The Act on Combating Money Laundering and Terrorist Financing (hereinafter referred to as the "AML Act") imposes a number of obligations on obligated institutions. One of these is the requirement to identify and assess the risks associated with money laundering and terrorism financing related to the obligated institution's business profile, taking into account risk factors related to the client, the countries or geographic areas of operation, the types of products, services, transactions offered, and their delivery channels.

Although the content of this obligation has been formulated quite clearly by the legislator, in practice its implementation poses many practical problems.

The first question that arises is where to begin such risk identification and assessment?

The starting point for our considerations should be Article 27 of the AML Act. According to its wording:

  1. Obligated institutions identify and assess the money laundering and terrorist financing risks associated with their activities, taking into account risk factors related to customers, countries or geographic areas, products, services, transactions, or their delivery channels. These actions are proportionate to the nature and size of the obligated institution.
  2. When assessing risk, obligated institutions may take into account the applicable national risk assessment as well as the European Commission report referred to in Article 6 paragraphs 1-3 of Directive 2015/849.
  3. The obligated institutions shall prepare the risk assessments referred to in par. 1 in paper or electronic form and, if necessary, but no less frequently than every two years, update them, in particular in connection with changes in risk factors relating to customers, countries or geographical areas, products, services, transactions or their delivery channels or the documents referred to in par. 2.
  4. The obligated institutions may make the risk assessments referred to in paragraph 1 available to professional self-government bodies or associations of these obligated institutions.

As stated in the aforementioned provision, a risk assessment is simply a document in which an obligated institution identifies the risk associated with money laundering and terrorist financing and then determines the measures necessary to prevent these crimes. The main purpose of such an assessment is to identify threats and potential security gaps that expose the institution to the possibility of being exploited for money laundering or terrorist financing.

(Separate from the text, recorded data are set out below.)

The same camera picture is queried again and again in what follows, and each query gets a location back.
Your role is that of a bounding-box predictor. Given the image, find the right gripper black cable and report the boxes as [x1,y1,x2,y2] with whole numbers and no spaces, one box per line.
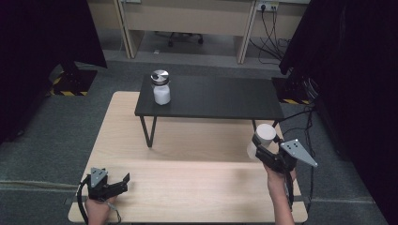
[283,164,315,217]

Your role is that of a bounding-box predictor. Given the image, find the small black shelf table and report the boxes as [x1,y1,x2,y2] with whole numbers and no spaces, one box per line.
[134,74,286,148]

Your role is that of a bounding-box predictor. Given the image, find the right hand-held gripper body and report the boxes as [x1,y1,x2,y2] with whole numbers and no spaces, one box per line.
[254,139,319,175]

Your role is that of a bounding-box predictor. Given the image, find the white wall power socket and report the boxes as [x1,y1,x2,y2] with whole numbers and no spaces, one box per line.
[255,1,280,12]

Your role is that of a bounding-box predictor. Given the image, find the person's right hand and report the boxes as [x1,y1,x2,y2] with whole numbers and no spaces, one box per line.
[264,163,298,190]

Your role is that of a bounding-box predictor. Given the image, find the stand base with yellow stripes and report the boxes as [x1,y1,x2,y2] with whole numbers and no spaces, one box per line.
[46,60,99,98]
[271,76,315,106]

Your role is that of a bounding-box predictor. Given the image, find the person's left hand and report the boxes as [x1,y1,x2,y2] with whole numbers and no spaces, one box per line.
[84,195,117,225]

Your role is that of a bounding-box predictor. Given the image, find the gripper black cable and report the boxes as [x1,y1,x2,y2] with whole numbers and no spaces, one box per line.
[283,164,315,217]
[76,174,92,225]

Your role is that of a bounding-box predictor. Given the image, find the office chair wheel base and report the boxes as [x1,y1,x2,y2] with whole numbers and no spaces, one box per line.
[154,30,205,49]

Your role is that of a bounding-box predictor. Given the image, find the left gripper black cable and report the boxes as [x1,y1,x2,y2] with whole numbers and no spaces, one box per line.
[76,174,92,225]

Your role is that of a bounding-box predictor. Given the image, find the glass jar with silver lid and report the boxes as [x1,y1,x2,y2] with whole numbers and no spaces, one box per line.
[150,68,172,106]

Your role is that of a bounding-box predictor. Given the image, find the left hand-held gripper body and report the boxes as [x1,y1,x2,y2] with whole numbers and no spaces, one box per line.
[86,167,126,202]

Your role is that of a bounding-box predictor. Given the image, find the beige desk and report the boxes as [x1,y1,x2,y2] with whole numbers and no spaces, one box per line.
[86,0,312,66]

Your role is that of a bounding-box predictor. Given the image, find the black cable bundle on floor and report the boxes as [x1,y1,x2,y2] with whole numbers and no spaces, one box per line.
[280,78,317,139]

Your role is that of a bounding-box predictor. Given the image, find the black curtain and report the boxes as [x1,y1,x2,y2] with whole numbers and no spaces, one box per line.
[279,0,398,225]
[0,0,108,145]

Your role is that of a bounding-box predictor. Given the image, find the white cup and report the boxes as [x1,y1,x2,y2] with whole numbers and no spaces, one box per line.
[246,123,278,161]

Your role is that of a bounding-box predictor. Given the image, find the black cables at wall socket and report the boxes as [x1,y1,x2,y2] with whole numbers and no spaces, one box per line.
[249,7,293,66]

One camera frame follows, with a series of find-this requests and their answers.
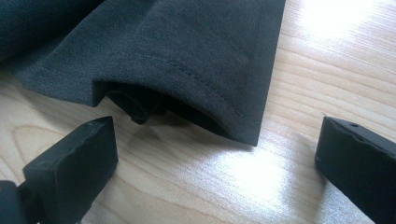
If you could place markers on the dark grey garment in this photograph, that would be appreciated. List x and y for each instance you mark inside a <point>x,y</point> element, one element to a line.
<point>162,53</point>

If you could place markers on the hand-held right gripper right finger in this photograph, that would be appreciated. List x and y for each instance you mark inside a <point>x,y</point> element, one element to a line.
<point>361,161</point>

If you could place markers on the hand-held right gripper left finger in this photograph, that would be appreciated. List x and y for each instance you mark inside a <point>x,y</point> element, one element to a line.
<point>73,165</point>

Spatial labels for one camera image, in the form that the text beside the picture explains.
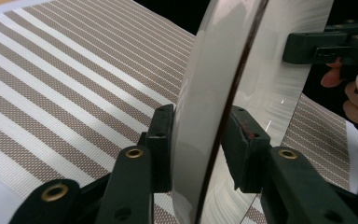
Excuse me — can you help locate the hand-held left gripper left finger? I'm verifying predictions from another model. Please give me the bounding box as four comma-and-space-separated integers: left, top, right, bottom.
96, 104, 175, 224

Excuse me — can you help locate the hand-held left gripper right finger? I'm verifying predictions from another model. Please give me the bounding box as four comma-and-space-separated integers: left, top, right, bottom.
222, 105, 358, 224

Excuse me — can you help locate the white plate with dark rim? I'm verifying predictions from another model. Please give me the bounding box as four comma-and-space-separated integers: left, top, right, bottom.
171, 0, 335, 224

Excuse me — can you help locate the brown striped woven placemat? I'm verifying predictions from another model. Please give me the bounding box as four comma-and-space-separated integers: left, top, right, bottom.
0, 0, 352, 224

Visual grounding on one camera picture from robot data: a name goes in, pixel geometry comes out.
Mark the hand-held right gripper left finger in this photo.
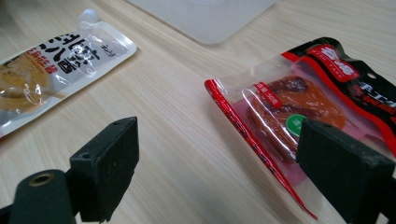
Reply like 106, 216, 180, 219
68, 116, 140, 223

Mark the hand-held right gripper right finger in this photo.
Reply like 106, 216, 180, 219
295, 119, 396, 224

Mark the red and clear snack packet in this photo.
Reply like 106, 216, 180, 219
204, 36, 396, 220

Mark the clear plastic container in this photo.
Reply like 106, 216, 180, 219
124, 0, 278, 45

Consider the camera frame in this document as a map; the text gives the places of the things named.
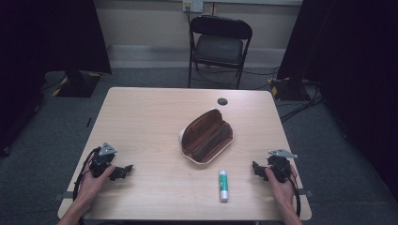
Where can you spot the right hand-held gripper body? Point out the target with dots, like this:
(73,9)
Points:
(279,167)

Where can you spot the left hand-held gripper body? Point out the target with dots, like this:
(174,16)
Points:
(101,159)

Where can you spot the person's right hand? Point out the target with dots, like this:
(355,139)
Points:
(283,189)

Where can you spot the person's left hand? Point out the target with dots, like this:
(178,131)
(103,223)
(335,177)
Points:
(90,186)

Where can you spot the small black floor strip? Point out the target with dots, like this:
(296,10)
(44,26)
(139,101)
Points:
(88,122)

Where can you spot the white green glue stick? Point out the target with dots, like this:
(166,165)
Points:
(223,186)

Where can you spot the open brown case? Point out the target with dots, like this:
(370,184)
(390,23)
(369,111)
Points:
(206,137)

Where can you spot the dark round table grommet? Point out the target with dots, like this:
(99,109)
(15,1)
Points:
(222,101)

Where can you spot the black stand base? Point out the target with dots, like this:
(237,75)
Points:
(78,84)
(289,90)

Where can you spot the black curtain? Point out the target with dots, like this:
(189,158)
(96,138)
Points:
(37,47)
(353,78)

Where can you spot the black folding chair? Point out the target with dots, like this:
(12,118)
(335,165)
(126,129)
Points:
(219,47)

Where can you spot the white wall socket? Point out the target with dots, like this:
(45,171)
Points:
(192,5)

The AML Act requires that the identification and assessment process be adapted to the type and nature of the obligated institution in terms of the risk factors that apply to it and related to:

  • customers,
  • countries and geographical areas of operation,
  • offered products and services,
  • types of transactions carried out,
  • delivery channels for products, services and particular types of transactions.

The calculations cited above constitute a minimum list of risk factors and must be considered in each assessment by the obligated institution. However, the list of factors specified in the AML Act is not exhaustive, and therefore additional aspects may be analyzed, such as:

  • IT tools and systems used by the obligated institution,
  • the degree of dependence of the obligated institution on external suppliers in the area related to AML/CFT,
  • adequacy of the organizational structure and the number of employees responsible for performing AML/CFT obligations in relation to the identified risk,
  • the scale of employee turnover and management of units responsible for AML/CFT processes,
  • the effectiveness of the internal control system and its adequacy in relation to the size of the obligated institution,
  • effectiveness of the AML/CFT training system.

It's worth utilizing additional sources of information in this process. Legislators point to two documents: the National Risk Assessment, referred to in Article 29 of the AML Act, and the European Commission's report on the assessment of money laundering and terrorist financing risks affecting the internal market and involving cross-border activity (hereinafter referred to as the Supranational Risk Assessment). It's also worth exploring information published by relevant authorities, including the General Inspectorate of Financial Information (GIIF), the Polish Financial Supervision Authority (PFSA), and studies prepared by the European Supervisory Authority, as well as leveraging expert knowledge.

Because the risk of money laundering and terrorism financing is not the same for every obligated institution, the AML Act does not provide a specific methodology for assessing such risk. According to the PFSA recommendation, the entire process will consist of four key elements:

  • assessment of inherent risk, i.e. the risk occurring in the absence of actions taken to reduce the probability of risk occurrence and/or limit its effects, in relation to each risk factor listed in Article 27, Section 1 of the AML Act
  • identifying risk mitigators and assessing their effectiveness,
  • residual risk assessment, i.e. the risk remaining after the introduction of risk control procedures and mitigants and after assessing their effectiveness,
  • defining the actions planned by the obligated institution to manage residual risk (if any).

Obliged institutions, after assessing the inherent and residual risk associated with the individual risk factors referred to above, should determine the institution’s vulnerability to risks related to money laundering and terrorism financing.

Finally, it is worth recalling that the analysis conducted must be prepared in written or electronic form and updated at least once every 2 years.

This alert is for informational purposes only and does not constitute legal advice.